● REQUIRED ACTION
The lines from the start of the data through the line containing "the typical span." are to be reproduced exactly, both ends included.

● AVAILABLE DATA
Start of Block

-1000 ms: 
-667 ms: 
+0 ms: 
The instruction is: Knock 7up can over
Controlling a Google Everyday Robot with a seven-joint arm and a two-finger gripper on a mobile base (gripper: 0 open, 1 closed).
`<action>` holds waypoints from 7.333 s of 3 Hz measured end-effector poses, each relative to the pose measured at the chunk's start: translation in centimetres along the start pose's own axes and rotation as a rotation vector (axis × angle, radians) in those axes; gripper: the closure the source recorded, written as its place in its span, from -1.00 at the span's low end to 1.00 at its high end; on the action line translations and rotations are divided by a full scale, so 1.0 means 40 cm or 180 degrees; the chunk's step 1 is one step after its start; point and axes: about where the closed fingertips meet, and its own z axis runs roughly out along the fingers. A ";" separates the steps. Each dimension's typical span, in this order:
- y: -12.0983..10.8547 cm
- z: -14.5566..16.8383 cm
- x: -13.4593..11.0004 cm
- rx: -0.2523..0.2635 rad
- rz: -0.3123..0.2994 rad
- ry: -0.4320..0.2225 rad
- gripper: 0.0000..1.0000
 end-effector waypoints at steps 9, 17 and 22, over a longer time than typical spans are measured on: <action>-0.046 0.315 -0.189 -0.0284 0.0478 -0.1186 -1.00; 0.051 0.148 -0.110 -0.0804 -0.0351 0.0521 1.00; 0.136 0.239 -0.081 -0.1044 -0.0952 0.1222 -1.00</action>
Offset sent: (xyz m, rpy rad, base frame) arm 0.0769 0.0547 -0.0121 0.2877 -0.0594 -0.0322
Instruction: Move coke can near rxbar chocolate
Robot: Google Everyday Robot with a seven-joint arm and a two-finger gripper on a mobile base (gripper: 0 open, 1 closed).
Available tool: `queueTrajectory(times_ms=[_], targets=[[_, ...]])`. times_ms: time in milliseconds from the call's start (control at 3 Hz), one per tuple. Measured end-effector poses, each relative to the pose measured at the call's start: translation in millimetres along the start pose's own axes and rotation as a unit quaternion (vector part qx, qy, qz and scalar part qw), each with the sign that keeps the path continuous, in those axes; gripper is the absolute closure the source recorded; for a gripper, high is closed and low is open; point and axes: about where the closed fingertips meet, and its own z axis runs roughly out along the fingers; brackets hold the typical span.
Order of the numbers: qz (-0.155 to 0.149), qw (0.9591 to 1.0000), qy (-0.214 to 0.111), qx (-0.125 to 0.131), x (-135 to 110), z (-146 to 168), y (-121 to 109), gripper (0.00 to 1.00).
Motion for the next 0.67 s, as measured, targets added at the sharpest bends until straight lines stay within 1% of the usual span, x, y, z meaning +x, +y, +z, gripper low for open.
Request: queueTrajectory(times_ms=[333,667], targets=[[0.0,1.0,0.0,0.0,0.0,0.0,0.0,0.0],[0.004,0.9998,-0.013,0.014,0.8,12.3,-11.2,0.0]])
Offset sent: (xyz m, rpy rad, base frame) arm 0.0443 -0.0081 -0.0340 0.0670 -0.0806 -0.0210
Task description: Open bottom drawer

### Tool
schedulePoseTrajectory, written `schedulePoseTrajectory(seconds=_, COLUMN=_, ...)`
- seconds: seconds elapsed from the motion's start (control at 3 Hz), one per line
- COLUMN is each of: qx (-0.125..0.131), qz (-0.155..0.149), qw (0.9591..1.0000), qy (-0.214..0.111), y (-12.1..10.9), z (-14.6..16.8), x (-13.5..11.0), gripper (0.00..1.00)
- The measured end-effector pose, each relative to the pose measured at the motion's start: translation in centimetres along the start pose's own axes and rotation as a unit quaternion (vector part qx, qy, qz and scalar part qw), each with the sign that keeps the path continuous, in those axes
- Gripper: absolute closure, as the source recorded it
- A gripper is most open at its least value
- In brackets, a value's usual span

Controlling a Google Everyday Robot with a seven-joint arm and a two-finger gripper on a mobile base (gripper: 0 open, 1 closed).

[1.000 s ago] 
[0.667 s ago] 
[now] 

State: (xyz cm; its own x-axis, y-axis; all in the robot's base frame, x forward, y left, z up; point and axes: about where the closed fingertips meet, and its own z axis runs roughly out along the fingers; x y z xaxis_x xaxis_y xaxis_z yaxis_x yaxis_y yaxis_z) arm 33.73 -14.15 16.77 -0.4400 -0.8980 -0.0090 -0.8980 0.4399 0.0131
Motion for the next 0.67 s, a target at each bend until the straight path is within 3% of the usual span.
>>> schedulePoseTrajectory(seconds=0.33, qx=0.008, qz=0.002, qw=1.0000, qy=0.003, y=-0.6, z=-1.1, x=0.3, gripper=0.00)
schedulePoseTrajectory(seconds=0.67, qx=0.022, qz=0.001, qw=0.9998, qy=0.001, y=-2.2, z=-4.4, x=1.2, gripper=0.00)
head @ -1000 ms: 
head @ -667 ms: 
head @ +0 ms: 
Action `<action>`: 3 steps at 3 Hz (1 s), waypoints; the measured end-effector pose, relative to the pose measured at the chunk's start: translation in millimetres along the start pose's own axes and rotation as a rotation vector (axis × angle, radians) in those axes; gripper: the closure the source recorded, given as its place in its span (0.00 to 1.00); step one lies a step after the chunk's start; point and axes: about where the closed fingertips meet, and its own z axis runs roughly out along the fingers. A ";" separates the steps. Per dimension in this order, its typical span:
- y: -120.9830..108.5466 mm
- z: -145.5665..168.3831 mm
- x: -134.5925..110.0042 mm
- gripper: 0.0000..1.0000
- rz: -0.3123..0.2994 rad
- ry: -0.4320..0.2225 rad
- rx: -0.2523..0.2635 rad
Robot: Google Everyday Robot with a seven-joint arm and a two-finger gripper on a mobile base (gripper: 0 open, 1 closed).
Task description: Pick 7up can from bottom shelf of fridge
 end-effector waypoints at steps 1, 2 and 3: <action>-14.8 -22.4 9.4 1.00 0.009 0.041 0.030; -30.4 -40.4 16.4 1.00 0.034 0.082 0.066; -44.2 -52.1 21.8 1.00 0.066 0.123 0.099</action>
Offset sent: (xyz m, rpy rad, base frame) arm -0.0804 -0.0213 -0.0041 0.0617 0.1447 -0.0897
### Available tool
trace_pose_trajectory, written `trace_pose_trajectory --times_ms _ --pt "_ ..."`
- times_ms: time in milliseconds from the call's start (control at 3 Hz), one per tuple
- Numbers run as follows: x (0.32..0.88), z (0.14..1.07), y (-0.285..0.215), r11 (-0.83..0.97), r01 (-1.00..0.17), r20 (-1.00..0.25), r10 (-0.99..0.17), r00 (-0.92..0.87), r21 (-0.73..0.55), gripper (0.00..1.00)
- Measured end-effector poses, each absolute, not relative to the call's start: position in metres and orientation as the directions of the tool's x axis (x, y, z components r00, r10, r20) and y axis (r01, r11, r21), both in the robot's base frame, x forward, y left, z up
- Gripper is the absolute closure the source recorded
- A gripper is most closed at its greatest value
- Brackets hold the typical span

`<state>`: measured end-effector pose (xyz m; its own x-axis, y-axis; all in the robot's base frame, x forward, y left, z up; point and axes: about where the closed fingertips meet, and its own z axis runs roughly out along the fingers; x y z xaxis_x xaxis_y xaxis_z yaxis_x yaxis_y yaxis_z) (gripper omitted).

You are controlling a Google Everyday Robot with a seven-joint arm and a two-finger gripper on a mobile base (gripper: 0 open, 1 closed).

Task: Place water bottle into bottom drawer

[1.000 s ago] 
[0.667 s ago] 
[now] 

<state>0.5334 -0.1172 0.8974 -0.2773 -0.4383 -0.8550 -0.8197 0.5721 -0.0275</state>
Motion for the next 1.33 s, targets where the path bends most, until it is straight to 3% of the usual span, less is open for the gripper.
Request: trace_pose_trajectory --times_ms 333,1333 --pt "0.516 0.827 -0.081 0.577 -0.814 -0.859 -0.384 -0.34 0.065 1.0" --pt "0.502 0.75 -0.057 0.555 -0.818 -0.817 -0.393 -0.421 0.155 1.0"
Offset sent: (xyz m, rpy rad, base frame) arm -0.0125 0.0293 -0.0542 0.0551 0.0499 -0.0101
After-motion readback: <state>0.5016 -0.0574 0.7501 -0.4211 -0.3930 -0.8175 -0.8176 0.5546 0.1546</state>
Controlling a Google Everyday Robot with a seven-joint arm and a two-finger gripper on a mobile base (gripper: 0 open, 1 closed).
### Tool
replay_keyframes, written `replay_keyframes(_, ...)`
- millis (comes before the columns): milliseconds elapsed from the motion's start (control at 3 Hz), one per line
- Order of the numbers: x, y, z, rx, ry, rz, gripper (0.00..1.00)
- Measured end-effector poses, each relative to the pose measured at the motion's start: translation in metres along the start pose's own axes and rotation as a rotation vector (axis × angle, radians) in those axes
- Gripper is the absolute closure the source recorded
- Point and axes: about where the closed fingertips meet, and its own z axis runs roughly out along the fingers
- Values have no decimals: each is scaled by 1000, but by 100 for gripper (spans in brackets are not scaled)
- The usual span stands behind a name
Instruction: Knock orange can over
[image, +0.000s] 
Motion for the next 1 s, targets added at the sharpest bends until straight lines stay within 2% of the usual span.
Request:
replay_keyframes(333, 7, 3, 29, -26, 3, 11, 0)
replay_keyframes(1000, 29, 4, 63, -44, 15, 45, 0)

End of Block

● ANSWER FOR THE TASK
-1000 ms: 
-667 ms: 
+0 ms: 
The instruction is: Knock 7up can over
Controlling a Google Everyday Robot with a seven-joint arm and a two-finger gripper on a mobile base (gripper: 0 open, 1 closed).
`<action>` holds waypoints from 7.333 s of 3 Hz measured end-effector poses, each relative to the pose measured at the chunk's start: translation in centimetres along the start pose's own axes and rotation as a rotation vector (axis × angle, radians) in those axes; gripper: the closure the source recorded, written as its place in its span, from -1.00 at the span's low end to 1.00 at its high end; on the action line translations and rotations are divided by a full scale, so 1.0 means 40 cm or 180 degrees; the chunk's step 1 is one step after its start; point and axes: about where the closed fingertips meet, and its own z axis runs roughly out along the fingers. A ";" separates the steps. Each dimension's typical span, in this order:
- y: -12.0983..10.8547 cm
- z: -14.5566..16.8383 cm
- x: -13.4593..11.0004 cm
- rx: -0.2523..0.2635 rad
- rz: -0.3123..0.2994 rad
- ry: -0.4320..0.2225 rad
- gripper: 0.0000..1.0000
 end-effector waypoints at steps 9, 17 and 22, over a longer time than typical spans are measured on: <action>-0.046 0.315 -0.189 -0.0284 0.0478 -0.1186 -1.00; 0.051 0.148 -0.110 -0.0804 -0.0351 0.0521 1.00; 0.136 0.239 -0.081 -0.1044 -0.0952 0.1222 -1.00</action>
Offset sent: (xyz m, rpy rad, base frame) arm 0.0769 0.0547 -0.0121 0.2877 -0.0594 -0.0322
Instruction: Move coke can near rxbar chocolate
Robot: Google Everyday Robot with a seven-joint arm and a two-finger gripper on a mobile base (gripper: 0 open, 1 closed).
Available tool: `queueTrajectory(times_ms=[_], targets=[[_, ...]])`. times_ms: time in milliseconds from the call's start (control at 3 Hz), one per tuple. Measured end-effector poses, each relative to the pose measured at the call's start: translation in millimetres along the start pose's own axes and rotation as a unit quaternion (vector part qx, qy, qz and scalar part qw), each with the sign that keeps the path continuous, in those axes; gripper is the absolute closure the source recorded; for a gripper, high is closed and low is open; point and axes: about where the closed fingertips meet, and its own z axis runs roughly out along the fingers; brackets hold the typical span.

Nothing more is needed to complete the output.